__Exercise requirements__: If a line below contains the string "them", copy it out.

__Provided data__:
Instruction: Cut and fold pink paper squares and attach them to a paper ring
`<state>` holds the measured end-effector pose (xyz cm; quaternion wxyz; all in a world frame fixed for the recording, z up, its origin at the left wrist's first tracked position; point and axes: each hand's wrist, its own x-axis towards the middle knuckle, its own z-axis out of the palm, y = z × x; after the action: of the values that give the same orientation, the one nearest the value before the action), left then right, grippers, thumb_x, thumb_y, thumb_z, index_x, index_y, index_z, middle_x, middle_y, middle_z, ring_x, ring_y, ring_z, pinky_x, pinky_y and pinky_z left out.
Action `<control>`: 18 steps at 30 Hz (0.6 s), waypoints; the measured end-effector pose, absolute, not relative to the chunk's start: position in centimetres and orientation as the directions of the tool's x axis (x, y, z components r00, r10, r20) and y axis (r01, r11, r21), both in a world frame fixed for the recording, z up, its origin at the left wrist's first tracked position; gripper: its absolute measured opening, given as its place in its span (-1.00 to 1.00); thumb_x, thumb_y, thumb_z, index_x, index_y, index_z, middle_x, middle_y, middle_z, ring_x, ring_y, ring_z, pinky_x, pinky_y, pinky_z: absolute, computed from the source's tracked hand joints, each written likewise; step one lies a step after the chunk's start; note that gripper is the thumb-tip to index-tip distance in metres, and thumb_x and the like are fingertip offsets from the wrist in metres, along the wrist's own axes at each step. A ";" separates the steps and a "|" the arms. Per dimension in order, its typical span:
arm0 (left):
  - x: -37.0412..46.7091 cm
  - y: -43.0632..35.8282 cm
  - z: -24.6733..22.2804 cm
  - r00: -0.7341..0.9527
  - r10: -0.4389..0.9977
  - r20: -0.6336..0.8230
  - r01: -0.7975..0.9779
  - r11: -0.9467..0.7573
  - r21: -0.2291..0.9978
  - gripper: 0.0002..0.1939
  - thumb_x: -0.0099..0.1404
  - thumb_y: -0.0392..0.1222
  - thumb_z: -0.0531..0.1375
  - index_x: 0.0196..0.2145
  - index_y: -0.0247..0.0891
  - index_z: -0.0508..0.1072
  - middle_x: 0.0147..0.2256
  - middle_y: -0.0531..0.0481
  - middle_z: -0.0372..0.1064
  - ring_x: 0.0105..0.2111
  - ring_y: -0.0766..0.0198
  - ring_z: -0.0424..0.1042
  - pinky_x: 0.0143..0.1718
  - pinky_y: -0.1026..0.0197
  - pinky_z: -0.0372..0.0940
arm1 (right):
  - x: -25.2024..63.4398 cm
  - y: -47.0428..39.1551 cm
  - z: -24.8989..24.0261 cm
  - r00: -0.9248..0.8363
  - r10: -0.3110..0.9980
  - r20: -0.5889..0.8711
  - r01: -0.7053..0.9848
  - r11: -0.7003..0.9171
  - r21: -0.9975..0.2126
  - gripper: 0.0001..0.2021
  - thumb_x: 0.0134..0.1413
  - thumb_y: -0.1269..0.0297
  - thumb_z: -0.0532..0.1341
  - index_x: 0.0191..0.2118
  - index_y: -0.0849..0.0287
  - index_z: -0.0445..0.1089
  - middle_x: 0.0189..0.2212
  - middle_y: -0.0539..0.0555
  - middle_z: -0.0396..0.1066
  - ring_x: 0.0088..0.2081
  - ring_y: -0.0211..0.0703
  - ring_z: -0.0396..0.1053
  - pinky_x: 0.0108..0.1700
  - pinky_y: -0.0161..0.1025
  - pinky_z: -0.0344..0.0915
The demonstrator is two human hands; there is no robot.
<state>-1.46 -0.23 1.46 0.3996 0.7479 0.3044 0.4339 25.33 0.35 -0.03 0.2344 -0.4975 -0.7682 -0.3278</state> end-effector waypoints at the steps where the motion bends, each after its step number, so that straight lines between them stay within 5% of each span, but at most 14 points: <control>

__Exercise output__:
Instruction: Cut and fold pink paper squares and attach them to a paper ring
<state>-1.46 -0.23 1.46 0.3996 0.7479 0.3044 0.4339 25.33 0.35 -0.03 0.2344 -0.4975 -0.7682 -0.3278</state> end-effector waypoints at the steps where the motion bends, each after its step number, so that straight lines between them stay within 5% of each span, but at most 14 points: <control>

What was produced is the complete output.